Ich habe immer von einer Liebesheirat geträumt, davon, jenem jungen Mann zu begegnen, auf den alle Mädchen warten. Ich würde wie in den romantischen Liebesgeschichten ein schönes weißes Kleid und einen Blumenstrauß tragen, ich würde oben auf der Treppe stehen und lächeln, alle meine Freundinnen wären gekommen, um mich zu beglückwünschen und in die Arme zu schließen. Ich würde meine Familie verlassen, um in eine kleine Wohnung zu ziehen, nur wir beide, ich würde vor Rührung weinen, mich von meinem Vater, meiner Mutter und allen meinen Brüdern verabschieden, das Glück und die Freiheit vor Augen, die ich mir schon immer ersehnt habe.
Die Formalität dauerte gerade einmal zehn Minuten.
Jetzt hatte der Fremde, was er haben wollte, und das war nicht unbedingt ich, Leila. Ihm wäre jedes in Frankreich geborene Mädchen aus dem Maghreb recht gewesen, vorausgesetzt, sie ist Jungfrau und stammt aus gutem Hause. Mein Vater hat mich nicht einmal an diesen Mann »verkauft«, wie es gelegentlich vorkommt. Er glaubt einfach an die Tradition der zwischen Familien arrangierten Ehen, er hält offen und beharrlich daran fest, mich zum Gehorsam, zur Unterordnung zu zwingen, denn er könnte es nicht ertragen, wenn seine Tochter anders leben würde.

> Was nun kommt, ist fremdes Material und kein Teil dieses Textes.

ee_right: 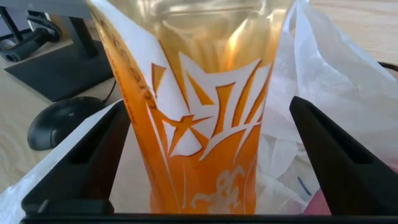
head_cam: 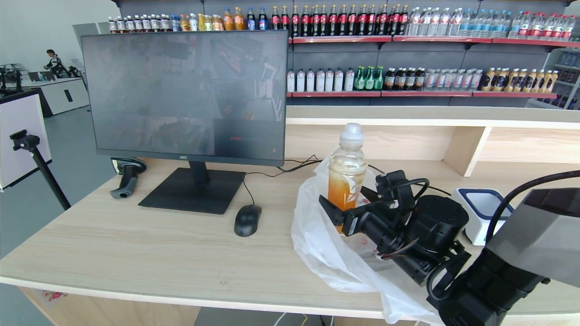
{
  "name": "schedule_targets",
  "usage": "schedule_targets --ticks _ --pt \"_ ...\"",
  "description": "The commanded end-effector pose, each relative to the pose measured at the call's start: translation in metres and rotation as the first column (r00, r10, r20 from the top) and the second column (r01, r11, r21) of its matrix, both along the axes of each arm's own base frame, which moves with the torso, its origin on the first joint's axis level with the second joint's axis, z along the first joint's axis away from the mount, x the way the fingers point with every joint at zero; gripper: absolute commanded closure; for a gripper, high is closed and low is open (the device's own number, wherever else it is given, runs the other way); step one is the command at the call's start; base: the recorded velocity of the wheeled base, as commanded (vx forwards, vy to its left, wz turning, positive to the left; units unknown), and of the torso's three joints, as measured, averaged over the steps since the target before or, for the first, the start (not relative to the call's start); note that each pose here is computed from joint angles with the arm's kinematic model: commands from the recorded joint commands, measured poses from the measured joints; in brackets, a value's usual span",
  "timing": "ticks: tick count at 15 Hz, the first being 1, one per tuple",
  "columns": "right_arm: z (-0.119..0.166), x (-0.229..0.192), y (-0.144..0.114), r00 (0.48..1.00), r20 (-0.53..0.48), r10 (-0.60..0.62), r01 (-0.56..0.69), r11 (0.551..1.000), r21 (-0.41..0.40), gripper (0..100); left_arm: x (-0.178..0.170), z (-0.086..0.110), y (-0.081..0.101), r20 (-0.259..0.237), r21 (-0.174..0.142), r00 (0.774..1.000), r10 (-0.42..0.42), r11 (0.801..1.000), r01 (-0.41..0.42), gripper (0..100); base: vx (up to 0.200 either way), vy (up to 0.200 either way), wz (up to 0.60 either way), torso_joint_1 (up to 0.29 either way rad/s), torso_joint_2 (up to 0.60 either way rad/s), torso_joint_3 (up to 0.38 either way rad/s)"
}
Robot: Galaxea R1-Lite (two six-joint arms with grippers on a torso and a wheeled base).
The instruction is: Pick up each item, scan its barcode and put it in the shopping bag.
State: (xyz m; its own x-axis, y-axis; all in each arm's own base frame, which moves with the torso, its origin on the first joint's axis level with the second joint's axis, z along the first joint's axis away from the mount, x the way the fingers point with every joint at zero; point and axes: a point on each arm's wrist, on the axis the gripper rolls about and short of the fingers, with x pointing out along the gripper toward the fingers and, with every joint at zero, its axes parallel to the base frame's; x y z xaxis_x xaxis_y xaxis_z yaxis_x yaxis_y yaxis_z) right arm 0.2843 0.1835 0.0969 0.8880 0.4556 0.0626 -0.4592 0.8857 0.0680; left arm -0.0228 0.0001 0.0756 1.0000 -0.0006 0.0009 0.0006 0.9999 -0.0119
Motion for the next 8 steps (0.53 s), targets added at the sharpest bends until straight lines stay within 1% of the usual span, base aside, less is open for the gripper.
schedule_targets --ticks 1,3,8 --pt "0.007 -0.009 -0.005 1.000 0.007 0.001 -0.001 1.000 0.003 0 0.000 0.000 0.000 0.001 0.000 1.000 0.001 1.000 -0.001 0 0.000 0.000 0.00 0.000 0.00 0.000" --pt "0.020 -0.018 -0.011 0.999 0.032 0.000 -0.001 1.000 0.010 0 0.000 0.000 0.000 0.001 0.000 1.000 0.001 1.000 -0.001 0 0.000 0.000 0.00 0.000 0.00 0.000" --pt "0.028 -0.040 -0.027 1.000 0.025 -0.010 0.010 1.000 0.004 0 0.000 0.000 0.000 0.001 0.000 1.000 0.001 1.000 -0.001 0 0.000 0.000 0.00 0.000 0.00 0.000"
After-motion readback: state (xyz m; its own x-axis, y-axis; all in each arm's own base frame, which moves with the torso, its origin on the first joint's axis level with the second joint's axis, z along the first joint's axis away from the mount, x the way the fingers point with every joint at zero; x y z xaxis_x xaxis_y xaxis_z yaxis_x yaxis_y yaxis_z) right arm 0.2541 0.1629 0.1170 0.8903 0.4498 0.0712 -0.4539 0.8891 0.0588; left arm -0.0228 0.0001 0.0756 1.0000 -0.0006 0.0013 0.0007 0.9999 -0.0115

Mein Kopf ist leer. Ich bin nicht bei der Sache, dieser Tag existiert nicht, ich habe ihn im Voraus aus meinem Gedächtnis gestrichen. Den Kopf in den Sand gesteckt wie ein Vogel Strauß und auf irgendein Eingreifen des Schicksals hoffend, das mich da noch herausholt – den Weltuntergang, ein Erdbeben, oder dass jemand aufsteht und ausruft: »Nach französischem Recht sind Zwangsehen verboten!«
Abgesehen von den beiden Trauzeugen war außer uns niemand in diesem Amtszimmer, und die Erde bebte nicht. Der Bürgermeister machte sich keine Gedanken, er hatte schon mehrere überstürzte Hochzeiten erlebt, bei denen keiner vor Freude jauchzte. Unter dem autoritären Blick meines Vaters sagte ich mit einer Stimme, die nicht die meine war, »Ja« und unterschrieb ein Papier, das ich gar nicht richtig sah, so verschwommen war alles, weil mir Tränen in den Augen standen. Beim geringsten Aufbegehren hätte mich mein Vater grün und blau geschlagen, mich nach Marokko geschickt oder auf die Straße geworfen.
Ich hätte in einem Mädchenhaus Zuflucht suchen müssen, einer Freiheit ausgesetzt, auf die er mich nie vorbereitet hat und die mir schreckliche Angst einjagt. Die Integration erfolgt über die Freiheit, Nein zu sagen. Die Tradition bedeutet die Unmöglichkeit, dieses Nein auszusprechen. Ich war nie frei genug, dieses ungeschriebene Gesetz zu brechen.